→ **Task brief**
Give the lines below again exactly, starting with the line that holds "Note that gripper" and going on through the line that holds "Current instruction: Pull".

[Data for the task — start]

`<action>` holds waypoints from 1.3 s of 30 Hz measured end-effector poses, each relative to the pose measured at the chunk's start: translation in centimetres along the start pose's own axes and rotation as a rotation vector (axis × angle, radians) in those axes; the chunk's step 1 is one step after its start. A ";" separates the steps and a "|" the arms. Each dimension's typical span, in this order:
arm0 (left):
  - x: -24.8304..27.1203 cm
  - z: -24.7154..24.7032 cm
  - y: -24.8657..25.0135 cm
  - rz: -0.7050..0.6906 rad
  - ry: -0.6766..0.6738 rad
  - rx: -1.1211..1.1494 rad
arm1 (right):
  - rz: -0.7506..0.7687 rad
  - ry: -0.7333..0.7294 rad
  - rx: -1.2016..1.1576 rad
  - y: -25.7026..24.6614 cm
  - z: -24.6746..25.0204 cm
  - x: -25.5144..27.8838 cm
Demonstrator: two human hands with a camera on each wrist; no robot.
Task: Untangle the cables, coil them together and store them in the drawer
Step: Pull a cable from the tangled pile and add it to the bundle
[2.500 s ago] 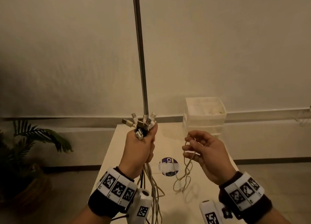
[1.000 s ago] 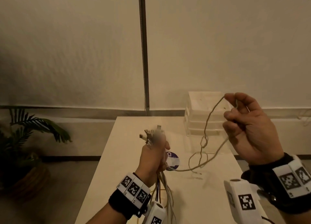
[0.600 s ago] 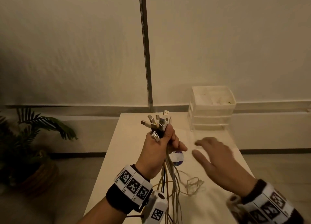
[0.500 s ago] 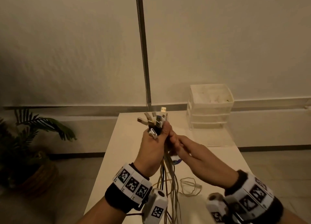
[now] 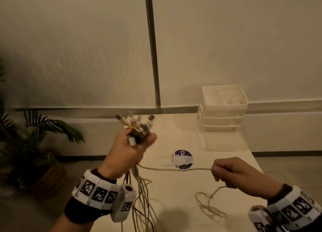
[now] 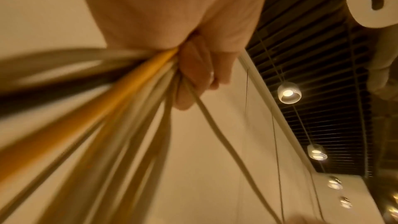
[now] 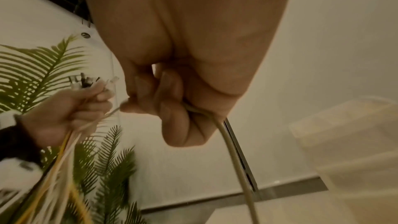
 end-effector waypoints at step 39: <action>-1.4 -6.2 1.7 -0.171 -0.019 -0.714 | 0.073 0.121 -0.038 -4.2 2.2 -3.1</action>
Point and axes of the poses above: each hand's wrist, its own x-axis away from the middle knuckle, its own z-axis out of the back of the hand, y = z × x, the point moved 2 cm from there along -x, towards the middle knuckle, and after that the axes turned 9 degrees about x, right-handed, at the moved point
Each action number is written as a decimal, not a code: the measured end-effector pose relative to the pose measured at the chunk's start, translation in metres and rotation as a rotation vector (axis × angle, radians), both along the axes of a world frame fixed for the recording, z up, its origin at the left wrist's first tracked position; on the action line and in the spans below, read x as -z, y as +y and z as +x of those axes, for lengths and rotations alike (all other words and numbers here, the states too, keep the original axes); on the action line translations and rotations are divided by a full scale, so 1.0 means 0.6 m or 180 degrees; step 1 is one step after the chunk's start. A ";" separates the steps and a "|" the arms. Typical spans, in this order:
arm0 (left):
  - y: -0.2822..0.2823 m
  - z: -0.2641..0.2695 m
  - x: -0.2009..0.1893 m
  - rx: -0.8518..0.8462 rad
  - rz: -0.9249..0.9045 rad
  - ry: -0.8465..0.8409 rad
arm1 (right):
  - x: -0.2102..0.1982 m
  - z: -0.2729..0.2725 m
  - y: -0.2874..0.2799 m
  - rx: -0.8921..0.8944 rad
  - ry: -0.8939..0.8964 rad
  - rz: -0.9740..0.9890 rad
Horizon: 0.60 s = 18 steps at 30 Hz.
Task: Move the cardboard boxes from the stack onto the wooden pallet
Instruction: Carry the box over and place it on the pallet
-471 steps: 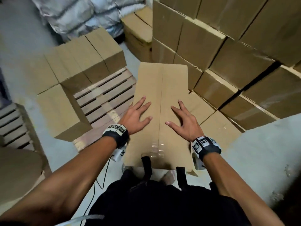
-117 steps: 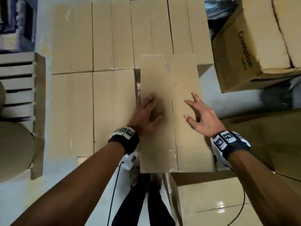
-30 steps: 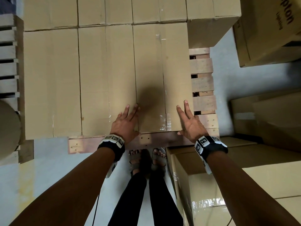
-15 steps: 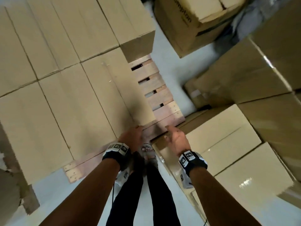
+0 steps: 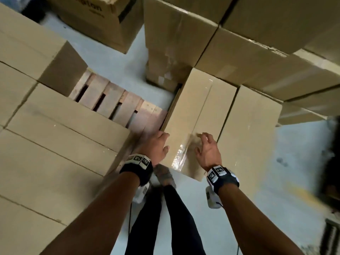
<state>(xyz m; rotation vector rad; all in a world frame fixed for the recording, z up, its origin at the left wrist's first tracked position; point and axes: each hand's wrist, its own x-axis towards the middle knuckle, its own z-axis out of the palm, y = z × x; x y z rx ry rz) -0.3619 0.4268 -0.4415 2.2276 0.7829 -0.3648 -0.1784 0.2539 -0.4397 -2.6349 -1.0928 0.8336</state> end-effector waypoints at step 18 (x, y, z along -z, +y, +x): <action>0.060 0.208 0.215 0.0844 0.1080 -0.0615 | 0.163 0.061 -0.050 0.0395 -0.0386 0.0489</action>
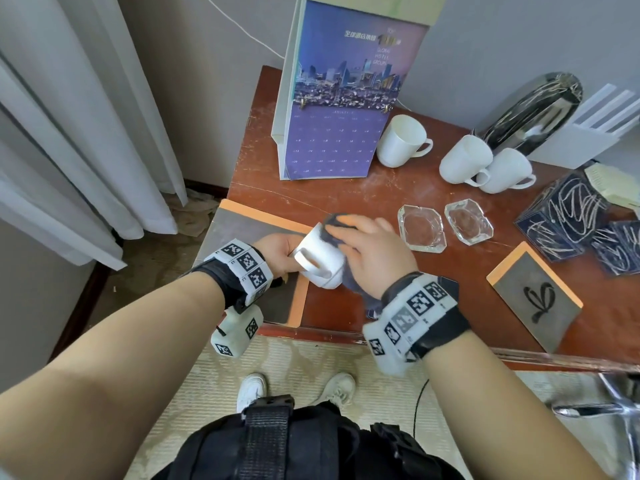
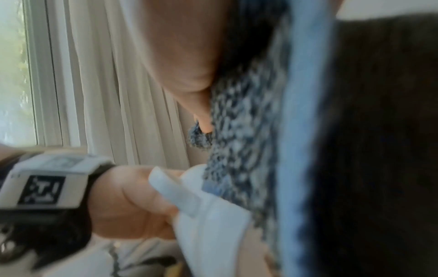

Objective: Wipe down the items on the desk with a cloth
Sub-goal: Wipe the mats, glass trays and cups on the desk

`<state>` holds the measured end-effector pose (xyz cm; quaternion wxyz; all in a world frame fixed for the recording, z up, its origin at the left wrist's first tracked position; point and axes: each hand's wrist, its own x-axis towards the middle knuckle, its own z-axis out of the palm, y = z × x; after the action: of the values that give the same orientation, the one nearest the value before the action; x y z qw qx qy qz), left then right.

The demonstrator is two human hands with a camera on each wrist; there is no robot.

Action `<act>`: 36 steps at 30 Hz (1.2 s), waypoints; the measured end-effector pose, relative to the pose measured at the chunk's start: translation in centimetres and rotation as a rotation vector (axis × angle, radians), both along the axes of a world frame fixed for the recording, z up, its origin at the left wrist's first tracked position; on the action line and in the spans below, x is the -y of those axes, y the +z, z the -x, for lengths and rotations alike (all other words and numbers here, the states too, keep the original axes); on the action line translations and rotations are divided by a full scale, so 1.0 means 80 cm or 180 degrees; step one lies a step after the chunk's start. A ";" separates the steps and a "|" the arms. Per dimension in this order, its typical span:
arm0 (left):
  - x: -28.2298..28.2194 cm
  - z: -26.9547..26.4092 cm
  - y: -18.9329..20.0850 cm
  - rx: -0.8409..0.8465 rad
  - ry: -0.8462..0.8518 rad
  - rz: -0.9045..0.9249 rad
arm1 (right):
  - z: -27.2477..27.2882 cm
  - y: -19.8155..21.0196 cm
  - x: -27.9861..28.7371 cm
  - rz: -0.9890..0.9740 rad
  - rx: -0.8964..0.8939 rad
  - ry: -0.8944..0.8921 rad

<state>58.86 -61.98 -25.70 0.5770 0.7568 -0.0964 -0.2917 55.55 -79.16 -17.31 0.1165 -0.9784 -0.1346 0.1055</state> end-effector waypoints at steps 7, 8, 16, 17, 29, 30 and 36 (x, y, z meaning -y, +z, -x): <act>-0.003 -0.003 -0.003 -0.0144 -0.0027 -0.0091 | 0.023 -0.024 0.007 0.0290 -0.0321 0.0278; -0.003 -0.003 -0.002 -0.0085 -0.0070 -0.0130 | 0.027 -0.022 0.017 0.0345 -0.0359 0.0323; -0.002 -0.001 -0.003 -0.0026 -0.0130 -0.0320 | 0.000 0.010 0.005 -0.0051 -0.0030 -0.0090; -0.003 -0.001 -0.003 -0.0021 -0.0151 -0.0382 | -0.004 0.006 -0.006 -0.0104 -0.0028 -0.0088; -0.004 -0.001 -0.003 -0.0038 -0.0165 -0.0401 | 0.013 -0.019 0.054 0.0707 -0.0989 -0.0014; -0.004 -0.002 -0.002 -0.0043 -0.0175 -0.0360 | 0.010 -0.012 0.051 0.0530 -0.0727 -0.0078; -0.004 0.005 0.002 0.0049 -0.0122 -0.0334 | -0.006 0.000 -0.027 0.0067 -0.0116 0.0186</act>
<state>58.43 -61.64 -25.52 0.5300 0.7863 -0.0999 -0.3015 56.02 -77.03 -17.33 0.1054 -0.9731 -0.1598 0.1281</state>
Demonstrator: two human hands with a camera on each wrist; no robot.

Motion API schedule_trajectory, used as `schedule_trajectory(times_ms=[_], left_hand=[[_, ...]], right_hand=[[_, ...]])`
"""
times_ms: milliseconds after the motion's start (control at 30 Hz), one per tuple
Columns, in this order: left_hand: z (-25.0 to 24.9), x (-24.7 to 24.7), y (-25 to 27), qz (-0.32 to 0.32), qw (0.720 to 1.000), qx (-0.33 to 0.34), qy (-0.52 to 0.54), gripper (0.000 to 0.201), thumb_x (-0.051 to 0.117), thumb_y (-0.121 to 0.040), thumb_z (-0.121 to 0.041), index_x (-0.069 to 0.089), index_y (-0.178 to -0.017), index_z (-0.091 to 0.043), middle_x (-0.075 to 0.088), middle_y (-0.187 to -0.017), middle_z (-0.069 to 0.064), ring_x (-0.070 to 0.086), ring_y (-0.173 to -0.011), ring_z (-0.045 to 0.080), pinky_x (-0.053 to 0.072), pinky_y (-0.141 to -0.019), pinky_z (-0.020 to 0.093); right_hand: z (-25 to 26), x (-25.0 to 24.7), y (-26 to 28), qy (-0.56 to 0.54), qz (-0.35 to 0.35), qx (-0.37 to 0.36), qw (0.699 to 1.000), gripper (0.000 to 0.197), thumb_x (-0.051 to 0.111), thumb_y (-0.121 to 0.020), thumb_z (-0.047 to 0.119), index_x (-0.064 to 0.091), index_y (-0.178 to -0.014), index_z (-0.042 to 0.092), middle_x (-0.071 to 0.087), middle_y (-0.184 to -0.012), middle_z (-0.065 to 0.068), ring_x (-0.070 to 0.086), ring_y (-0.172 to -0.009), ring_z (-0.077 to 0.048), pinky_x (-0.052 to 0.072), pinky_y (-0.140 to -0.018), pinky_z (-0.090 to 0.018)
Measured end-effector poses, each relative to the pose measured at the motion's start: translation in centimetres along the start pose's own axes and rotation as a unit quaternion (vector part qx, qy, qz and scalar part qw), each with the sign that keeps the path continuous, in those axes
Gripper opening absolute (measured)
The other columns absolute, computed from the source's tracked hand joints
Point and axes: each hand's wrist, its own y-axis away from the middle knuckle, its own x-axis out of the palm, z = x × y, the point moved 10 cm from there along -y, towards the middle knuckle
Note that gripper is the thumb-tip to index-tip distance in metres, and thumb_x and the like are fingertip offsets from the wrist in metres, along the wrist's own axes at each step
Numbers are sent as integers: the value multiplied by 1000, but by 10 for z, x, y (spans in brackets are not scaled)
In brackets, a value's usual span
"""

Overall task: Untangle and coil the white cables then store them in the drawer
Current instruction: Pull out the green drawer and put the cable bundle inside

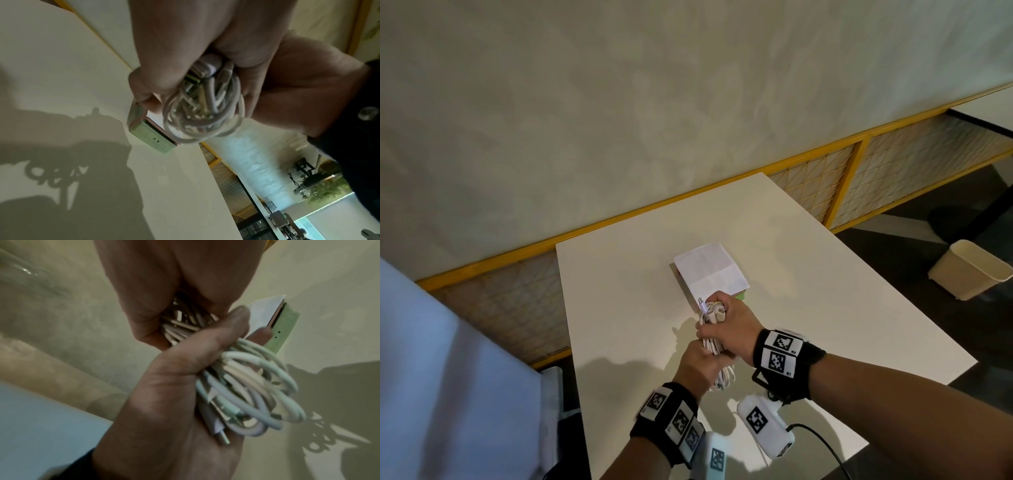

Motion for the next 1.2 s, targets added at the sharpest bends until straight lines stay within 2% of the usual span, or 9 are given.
schedule_trajectory(times_ms=[167, 267, 467, 533, 700, 833, 1000, 1133, 1200], left_hand=[[8, 6, 6, 35, 999, -18, -17, 7, 66, -60, -16, 70, -54, -13, 65, -57, 10, 59, -57, 26, 47, -61, 35], [18, 3, 3, 17, 999, -39, -17, 6, 66, -59, -14, 66, -60, -9, 60, -55, 8, 54, -52, 23, 42, -60, 32], [33, -12, -15, -7, 993, -91, -77, 19, 73, -76, -20, 63, -63, -10, 58, -54, 5, 53, -49, 18, 42, -58, 28], [34, -28, -25, -36, 989, -109, -97, 27, 71, -79, -28, 62, -62, -10, 57, -51, 3, 52, -47, 18, 41, -57, 27], [28, -83, -61, -141, 971, -126, -145, 36, 69, -80, -37, 60, -64, -6, 59, -55, 6, 57, -53, 24, 41, -55, 25], [23, -106, -91, -202, 963, -127, -128, 39, 68, -80, -38, 66, -80, 0, 67, -70, 12, 67, -72, 30, 45, -62, 28], [29, -103, -114, -232, 953, -157, -112, 40, 69, -79, -41, 67, -89, -2, 65, -75, 9, 64, -76, 28, 45, -66, 27], [36, -81, -122, -213, 957, -177, -83, 34, 70, -78, -36, 63, -64, -6, 58, -51, 1, 56, -47, 19, 44, -48, 20], [39, -76, -126, -208, 958, -187, -69, 36, 71, -77, -34, 59, -55, -9, 58, -49, 1, 55, -47, 20, 45, -53, 25]], right_hand=[[-8, 6, -3, -33, 6, 27, 999, 33, 68, -63, 5, 54, -81, 29, 59, -63, 4, 58, -60, -17, 52, -64, -32], [-19, 11, -5, -61, 15, 51, 997, 31, 66, -63, 2, 56, -86, 21, 59, -64, 1, 57, -58, -17, 51, -62, -31], [-44, 25, -20, -107, 95, 99, 985, 50, 79, -67, 12, 56, -111, 16, 67, -91, -3, 67, -86, -21, 57, -81, -38], [-46, 25, -27, -115, 138, 95, 979, 56, 75, -76, 23, 47, -124, 19, 64, -109, -3, 64, -99, -21, 53, -80, -32], [-78, -23, -53, 158, 54, 80, 983, 49, 53, -89, 46, 46, -130, 21, 57, -114, -6, 56, -102, -21, 44, -92, -32], [-121, -30, -71, 411, 112, 92, 900, 60, 50, -89, 39, 27, -143, 25, 45, -135, -10, 49, -121, -30, 42, -99, -39], [-130, -17, -87, 493, 132, 52, 858, 71, 46, -88, 26, 7, -147, 32, 44, -133, -10, 52, -116, -32, 42, -93, -42], [-129, -12, -93, 525, 121, 21, 842, 74, 43, -88, 24, 0, -147, 33, 47, -129, -9, 53, -112, -31, 39, -95, -43], [-131, -11, -95, 533, 119, 17, 838, 74, 43, -88, 24, -1, -147, 32, 48, -128, -8, 55, -109, -32, 39, -95, -43]])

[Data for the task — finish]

→ **Answer section**
Note that gripper is the thumb-tip to index-tip distance in metres, and thumb_x and the like are fingertip offsets from the wrist in metres, along the wrist's own axes at each step
Numbers are sent as integers: the value multiplied by 1000, but by 10 for z, x, y (spans in brackets are not scaled)
In brackets, a value's usual span
"""

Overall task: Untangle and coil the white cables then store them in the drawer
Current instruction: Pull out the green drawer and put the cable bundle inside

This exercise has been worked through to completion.